§ **Aim of the exercise**
Using the data below, work out how many of its lines contain "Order", and give that number with nothing added.

(Saved data entries)

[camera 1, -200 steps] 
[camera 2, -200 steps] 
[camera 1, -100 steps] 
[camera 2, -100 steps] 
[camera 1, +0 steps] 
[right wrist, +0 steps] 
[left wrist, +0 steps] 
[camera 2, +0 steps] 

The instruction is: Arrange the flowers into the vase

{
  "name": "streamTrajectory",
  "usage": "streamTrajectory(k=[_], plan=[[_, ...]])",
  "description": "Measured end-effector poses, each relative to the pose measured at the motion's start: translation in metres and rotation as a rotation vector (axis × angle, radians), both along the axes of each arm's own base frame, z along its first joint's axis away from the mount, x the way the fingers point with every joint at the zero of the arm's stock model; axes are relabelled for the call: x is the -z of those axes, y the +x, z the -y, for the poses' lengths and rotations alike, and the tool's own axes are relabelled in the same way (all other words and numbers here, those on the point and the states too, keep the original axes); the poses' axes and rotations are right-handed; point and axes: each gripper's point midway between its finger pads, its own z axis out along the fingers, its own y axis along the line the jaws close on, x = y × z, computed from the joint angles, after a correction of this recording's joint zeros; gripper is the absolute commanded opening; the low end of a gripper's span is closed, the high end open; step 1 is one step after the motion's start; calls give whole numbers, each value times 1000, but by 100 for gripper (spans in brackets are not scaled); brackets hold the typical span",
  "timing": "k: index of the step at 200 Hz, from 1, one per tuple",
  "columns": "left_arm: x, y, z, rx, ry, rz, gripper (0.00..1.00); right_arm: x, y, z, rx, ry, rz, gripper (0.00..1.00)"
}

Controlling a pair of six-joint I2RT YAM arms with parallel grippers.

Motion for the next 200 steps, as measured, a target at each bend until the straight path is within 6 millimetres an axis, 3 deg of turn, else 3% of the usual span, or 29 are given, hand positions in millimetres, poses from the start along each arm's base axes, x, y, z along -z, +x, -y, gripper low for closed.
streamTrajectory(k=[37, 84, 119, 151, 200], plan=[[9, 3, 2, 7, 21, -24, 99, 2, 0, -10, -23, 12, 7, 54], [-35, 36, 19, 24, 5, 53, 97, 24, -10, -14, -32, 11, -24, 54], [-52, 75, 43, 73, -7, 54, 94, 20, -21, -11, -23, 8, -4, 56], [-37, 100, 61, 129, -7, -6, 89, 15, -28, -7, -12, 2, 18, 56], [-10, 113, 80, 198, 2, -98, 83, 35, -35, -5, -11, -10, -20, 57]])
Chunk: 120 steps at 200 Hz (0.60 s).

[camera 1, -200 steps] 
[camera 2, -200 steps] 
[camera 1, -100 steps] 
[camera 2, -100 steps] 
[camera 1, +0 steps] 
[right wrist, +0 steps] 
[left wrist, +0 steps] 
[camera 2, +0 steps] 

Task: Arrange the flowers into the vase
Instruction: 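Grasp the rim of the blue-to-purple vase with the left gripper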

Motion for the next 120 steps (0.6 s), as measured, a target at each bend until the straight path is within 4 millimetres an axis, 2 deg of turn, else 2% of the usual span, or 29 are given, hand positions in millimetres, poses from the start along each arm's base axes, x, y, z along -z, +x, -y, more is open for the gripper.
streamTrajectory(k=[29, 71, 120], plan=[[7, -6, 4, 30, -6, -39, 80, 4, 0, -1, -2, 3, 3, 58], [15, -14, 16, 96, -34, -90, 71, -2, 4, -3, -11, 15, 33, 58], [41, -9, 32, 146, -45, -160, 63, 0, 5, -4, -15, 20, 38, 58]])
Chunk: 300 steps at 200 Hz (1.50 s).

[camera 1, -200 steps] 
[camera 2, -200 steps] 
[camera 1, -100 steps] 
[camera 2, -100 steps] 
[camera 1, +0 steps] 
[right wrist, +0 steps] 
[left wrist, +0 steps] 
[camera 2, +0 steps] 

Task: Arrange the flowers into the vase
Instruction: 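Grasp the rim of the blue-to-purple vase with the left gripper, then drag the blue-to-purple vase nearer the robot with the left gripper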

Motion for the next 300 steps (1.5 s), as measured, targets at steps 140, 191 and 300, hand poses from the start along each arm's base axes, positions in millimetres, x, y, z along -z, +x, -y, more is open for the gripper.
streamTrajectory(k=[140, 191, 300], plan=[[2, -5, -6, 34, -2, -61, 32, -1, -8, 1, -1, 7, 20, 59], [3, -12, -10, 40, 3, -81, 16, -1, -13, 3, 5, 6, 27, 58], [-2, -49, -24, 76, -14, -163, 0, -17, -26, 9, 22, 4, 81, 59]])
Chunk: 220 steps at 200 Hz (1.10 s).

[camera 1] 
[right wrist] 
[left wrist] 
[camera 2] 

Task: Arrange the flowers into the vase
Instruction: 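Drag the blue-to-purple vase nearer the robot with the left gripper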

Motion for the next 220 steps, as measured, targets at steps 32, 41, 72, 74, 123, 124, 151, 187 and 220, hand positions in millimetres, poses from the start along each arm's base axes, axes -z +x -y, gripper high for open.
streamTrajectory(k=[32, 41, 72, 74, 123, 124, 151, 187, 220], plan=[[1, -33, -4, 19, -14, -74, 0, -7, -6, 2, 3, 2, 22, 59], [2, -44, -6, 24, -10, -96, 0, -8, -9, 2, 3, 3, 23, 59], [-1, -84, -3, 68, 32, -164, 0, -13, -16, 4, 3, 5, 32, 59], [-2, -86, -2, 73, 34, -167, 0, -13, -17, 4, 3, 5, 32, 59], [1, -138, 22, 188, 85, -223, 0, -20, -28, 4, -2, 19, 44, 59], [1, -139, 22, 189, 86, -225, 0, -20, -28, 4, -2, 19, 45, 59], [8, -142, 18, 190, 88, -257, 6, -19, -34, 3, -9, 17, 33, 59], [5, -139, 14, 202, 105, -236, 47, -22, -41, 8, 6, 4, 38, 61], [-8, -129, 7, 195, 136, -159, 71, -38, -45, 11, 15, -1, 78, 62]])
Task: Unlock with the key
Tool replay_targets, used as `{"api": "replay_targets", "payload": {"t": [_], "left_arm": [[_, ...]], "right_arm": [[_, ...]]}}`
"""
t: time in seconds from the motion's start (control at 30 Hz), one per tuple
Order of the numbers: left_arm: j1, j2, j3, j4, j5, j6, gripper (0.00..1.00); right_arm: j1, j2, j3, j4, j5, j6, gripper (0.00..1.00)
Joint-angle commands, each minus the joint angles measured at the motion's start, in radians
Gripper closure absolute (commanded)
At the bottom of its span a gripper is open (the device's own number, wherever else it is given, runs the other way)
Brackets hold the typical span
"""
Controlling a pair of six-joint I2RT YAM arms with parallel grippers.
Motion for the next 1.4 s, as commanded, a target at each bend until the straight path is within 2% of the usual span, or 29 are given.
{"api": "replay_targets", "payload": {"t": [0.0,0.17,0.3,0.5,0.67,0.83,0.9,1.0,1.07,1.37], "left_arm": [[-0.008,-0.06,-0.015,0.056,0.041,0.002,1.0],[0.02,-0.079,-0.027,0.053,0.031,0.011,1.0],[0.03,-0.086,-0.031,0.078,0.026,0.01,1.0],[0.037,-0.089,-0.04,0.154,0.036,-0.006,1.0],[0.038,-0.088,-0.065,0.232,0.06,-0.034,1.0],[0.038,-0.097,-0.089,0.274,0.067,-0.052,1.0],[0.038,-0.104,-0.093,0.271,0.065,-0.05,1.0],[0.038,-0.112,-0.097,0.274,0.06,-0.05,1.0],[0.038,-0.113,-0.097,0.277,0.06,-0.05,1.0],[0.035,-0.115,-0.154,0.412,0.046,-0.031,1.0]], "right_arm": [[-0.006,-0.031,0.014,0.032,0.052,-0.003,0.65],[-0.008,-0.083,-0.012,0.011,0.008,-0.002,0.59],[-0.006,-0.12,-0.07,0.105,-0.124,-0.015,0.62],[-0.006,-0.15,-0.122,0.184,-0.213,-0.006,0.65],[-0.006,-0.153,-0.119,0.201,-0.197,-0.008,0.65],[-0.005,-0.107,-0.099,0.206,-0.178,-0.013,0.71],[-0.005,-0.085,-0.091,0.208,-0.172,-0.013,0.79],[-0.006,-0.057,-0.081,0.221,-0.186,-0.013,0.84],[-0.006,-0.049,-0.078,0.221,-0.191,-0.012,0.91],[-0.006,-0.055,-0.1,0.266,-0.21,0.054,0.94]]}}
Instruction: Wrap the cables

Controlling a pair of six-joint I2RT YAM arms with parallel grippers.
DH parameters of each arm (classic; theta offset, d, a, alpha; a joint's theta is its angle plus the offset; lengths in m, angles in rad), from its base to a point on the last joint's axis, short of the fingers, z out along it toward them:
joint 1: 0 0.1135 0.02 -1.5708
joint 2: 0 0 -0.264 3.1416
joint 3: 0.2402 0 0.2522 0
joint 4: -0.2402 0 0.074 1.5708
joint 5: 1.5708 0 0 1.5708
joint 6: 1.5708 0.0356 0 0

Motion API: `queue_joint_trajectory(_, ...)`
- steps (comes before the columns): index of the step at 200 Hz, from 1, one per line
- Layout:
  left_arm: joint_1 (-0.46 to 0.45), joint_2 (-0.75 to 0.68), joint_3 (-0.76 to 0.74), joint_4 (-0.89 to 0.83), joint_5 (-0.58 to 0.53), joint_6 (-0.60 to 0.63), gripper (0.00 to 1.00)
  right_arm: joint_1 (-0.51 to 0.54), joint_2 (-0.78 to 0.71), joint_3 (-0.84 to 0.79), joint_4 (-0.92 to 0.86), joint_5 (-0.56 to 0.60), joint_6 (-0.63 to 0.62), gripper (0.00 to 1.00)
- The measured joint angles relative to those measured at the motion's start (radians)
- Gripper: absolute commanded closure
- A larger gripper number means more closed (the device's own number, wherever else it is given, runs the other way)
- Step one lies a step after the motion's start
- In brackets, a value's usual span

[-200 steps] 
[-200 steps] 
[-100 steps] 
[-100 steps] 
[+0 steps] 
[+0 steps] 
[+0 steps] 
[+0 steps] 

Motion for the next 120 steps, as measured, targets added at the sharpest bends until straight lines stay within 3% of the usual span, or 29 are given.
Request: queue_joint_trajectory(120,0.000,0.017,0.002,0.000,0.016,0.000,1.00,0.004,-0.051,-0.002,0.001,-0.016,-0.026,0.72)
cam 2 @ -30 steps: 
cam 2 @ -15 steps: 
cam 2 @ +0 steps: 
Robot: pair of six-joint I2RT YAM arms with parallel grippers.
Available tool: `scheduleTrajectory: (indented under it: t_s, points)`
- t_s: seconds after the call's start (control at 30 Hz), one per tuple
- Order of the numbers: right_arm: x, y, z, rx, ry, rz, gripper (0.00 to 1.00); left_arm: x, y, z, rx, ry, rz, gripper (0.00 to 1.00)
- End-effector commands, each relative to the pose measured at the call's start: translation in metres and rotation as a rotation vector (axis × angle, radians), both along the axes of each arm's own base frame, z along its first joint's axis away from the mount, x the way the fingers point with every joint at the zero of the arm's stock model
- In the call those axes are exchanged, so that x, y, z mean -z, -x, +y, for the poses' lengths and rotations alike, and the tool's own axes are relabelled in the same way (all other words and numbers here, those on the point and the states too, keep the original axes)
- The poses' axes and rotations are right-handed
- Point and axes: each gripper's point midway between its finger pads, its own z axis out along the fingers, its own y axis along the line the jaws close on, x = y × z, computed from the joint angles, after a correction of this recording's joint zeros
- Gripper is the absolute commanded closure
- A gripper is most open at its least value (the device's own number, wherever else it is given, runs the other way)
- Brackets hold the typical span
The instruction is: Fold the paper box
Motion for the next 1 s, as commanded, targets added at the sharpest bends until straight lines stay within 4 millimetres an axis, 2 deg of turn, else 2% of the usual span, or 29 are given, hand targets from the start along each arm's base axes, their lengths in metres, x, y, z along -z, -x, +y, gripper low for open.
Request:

§ **Finished task**
2